Does using an auto increment of 1 on numeric PK hurts performance

auto-incrementperformanceprimary-key

A teacher of mine said that having an numeric PK with auto increment is a bad practice because it hurts performance.

He also said that Oracle database doesn't have an easy way to set up auto increment because of this.

He said that increment should be done on app instead of DB.

The performance penalty, if I remember correctly, would happen while inserting many rows, it had something to do with allocating a certain number of PKs IDs or something.

Is this true? If yes why?

Best Answer

I think the answer is that "it depends". In a lot of use cases, using an auto increment PK is good practice.

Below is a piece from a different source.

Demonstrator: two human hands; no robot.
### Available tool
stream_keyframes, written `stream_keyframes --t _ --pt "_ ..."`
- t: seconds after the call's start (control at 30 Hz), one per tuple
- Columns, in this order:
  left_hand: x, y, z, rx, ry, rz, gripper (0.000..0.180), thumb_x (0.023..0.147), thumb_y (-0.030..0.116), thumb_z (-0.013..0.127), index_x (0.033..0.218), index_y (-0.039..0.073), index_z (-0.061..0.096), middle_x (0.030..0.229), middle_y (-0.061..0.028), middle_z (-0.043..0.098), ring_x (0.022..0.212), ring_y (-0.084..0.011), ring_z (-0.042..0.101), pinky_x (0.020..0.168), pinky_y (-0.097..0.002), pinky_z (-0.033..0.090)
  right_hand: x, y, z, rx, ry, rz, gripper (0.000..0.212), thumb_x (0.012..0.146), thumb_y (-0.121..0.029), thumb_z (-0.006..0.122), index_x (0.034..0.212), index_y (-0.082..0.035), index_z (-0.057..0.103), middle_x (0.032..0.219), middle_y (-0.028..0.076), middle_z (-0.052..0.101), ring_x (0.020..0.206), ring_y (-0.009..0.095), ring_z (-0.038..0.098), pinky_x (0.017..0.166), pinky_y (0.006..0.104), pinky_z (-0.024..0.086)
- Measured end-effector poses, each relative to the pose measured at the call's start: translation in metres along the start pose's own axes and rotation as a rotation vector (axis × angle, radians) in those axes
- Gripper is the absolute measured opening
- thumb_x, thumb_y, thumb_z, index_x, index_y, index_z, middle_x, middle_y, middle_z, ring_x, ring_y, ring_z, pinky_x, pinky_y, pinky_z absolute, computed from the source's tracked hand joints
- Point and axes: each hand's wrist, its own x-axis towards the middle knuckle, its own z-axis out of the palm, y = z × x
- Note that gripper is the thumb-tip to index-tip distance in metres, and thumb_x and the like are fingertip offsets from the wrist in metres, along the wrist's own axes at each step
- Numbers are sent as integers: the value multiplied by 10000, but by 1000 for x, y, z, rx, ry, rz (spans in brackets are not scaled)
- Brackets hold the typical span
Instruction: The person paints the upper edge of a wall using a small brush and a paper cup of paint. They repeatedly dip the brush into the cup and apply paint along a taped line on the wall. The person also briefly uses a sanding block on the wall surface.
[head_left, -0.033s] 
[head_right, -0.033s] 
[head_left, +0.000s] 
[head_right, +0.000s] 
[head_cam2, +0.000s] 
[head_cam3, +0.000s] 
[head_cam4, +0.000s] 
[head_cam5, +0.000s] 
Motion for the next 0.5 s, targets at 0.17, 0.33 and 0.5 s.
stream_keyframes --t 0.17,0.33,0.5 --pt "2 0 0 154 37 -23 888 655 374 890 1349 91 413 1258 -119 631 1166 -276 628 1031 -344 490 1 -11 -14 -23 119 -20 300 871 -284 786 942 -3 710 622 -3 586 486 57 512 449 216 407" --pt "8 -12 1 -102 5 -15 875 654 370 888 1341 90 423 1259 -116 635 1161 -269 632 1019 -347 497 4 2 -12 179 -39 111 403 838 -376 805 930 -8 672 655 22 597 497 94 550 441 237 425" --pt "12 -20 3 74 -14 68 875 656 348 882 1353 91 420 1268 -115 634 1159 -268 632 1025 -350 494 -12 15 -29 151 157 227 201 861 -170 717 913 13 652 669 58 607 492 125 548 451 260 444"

In InnoDB, the default storage engine in MySQL and MariaDB, the performance penalty of using the auto increment feature depends on the auto increment lock mode used. Two of the modes come at the cost of a table-level lock that is released once the statement has completed, which means only one statement can run at any one time. The third option (interleaved lock mode) doesn't lock the tables.

Oracle (12c) actually has auto incrementing keys (identity columns). In previous versions you had to use sequences, which can serve the same purpose, and more. They are a bit more cumbersome to use, though, than auto incrementing keys.

The suggestion that applications should be generating these ID numbers on their own without the aid of the RDBMS' sequence or auto increment features really isn't realistic in a lot of use cases.